A decisão de reduzir a zona de infecção pela metade provavelmente será recebida com alívio pelos agricultores, muitos dos quais argumentavam que a zona original de 100 metros era excessiva e levava à destruição de muitas árvores saudáveis.

Juntamente com a redução do tamanho da zona de infecção, a zona tampão associada, que tem como objetivo impedir a propagação da Xylella fastidiosa para áreas não afetadas, também foi reduzida pela metade.

De acordo com os novos regulamentos, a zona tampão que circunda cada zona de infecção se estenderá por mais 2,5 a 5 quilômetros (1,6 a 3,1 milhas). A largura da zona tampão será determinada com base no fato de a doença estar se espalhando ativamente e nas medidas de erradicação que foram tomadas.

Os regulamentos originais especificavam que todas as zonas tampão deveriam ter uma largura de pelo menos 5 a 10 quilômetros (3,1 a 6,2 milhas).

No caso de uma única planta ter sido infectada e erradicada antes que a doença se espalhasse, a zona tampão permanecerá em um quilômetro (0,6 milhas), conforme legislado anteriormente.

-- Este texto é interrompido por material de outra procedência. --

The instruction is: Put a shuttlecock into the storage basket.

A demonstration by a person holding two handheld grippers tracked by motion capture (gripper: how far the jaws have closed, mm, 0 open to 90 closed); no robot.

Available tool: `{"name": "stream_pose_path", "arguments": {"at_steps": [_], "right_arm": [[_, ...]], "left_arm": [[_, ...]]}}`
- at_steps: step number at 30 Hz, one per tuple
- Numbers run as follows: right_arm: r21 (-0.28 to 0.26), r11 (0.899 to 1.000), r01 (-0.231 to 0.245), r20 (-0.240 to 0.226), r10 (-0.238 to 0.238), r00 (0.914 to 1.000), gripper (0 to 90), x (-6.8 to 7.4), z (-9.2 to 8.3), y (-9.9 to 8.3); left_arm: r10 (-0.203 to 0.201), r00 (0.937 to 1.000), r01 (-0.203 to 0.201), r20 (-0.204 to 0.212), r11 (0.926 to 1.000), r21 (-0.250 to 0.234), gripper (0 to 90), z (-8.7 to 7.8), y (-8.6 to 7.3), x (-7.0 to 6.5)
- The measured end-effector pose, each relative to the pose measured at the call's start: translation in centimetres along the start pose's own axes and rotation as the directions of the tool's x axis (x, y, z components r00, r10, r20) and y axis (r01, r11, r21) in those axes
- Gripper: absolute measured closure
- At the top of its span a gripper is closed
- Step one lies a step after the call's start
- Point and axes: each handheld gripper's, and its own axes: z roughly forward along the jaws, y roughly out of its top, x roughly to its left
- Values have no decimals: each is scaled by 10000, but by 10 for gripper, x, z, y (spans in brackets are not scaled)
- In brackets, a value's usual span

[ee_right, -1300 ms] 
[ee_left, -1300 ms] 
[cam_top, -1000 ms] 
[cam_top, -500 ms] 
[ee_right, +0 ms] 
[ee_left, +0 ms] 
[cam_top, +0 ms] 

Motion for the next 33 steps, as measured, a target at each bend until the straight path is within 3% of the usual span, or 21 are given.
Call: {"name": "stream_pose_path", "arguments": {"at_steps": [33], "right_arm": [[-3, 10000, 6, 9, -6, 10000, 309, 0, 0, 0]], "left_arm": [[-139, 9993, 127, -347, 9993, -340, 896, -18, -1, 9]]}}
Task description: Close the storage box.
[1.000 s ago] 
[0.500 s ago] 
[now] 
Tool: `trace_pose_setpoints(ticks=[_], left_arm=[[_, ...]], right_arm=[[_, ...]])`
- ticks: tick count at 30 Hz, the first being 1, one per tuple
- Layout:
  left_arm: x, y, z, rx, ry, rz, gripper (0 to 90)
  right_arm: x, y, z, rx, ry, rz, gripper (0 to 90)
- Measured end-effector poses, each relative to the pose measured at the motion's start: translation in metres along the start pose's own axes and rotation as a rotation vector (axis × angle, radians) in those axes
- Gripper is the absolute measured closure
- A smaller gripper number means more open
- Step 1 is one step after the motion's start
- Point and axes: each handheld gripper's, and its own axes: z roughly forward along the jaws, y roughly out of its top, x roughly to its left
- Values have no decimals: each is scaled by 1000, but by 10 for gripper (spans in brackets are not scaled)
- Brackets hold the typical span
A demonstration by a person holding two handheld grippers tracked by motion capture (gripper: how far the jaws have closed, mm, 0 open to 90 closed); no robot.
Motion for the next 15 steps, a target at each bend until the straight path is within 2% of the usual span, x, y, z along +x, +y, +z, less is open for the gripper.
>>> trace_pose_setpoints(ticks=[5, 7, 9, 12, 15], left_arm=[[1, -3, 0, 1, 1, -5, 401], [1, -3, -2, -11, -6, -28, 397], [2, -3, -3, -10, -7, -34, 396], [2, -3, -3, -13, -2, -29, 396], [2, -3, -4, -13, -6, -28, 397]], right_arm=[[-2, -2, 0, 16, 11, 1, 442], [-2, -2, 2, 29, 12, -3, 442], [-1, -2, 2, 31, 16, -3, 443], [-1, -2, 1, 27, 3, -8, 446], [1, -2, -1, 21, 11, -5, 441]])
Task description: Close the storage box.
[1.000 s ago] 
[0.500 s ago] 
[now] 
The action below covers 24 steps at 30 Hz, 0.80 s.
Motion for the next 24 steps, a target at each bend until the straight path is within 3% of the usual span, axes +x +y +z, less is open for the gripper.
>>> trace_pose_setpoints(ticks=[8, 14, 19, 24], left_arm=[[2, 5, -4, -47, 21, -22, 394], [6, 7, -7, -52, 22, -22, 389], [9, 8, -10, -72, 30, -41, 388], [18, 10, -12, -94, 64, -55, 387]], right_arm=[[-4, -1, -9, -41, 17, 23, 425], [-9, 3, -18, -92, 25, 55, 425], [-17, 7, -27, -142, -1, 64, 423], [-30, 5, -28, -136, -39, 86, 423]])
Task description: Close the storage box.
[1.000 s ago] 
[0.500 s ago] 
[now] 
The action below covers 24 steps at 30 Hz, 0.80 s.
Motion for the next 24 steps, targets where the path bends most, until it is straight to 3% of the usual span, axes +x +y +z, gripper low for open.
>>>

Juntamente com as mudanças na definição dessas áreas demarcadas, os novos regulamentos também exigem que os Estados-Membros da UE “intensifiquem” suas pesquisas anuais para identificar surtos mais rapidamente.

A Comissão Europeia também concluiu que, em certas áreas, incluindo o sul da Apúlia, a ilha francesa da Córsega e as Ilhas Baleares, na Espanha, a erradicação da Xylella fastidiosa não é mais viável e, em vez disso, as autoridades locais devem concentrar seus esforços na contenção da doença.

Se não for controlada, a UE teme que a Xylella fastidiosa leve a uma perda anual de produção de € 5,5 bilhões (US$ 6,5 milhões) e elimine 300.000 empregos.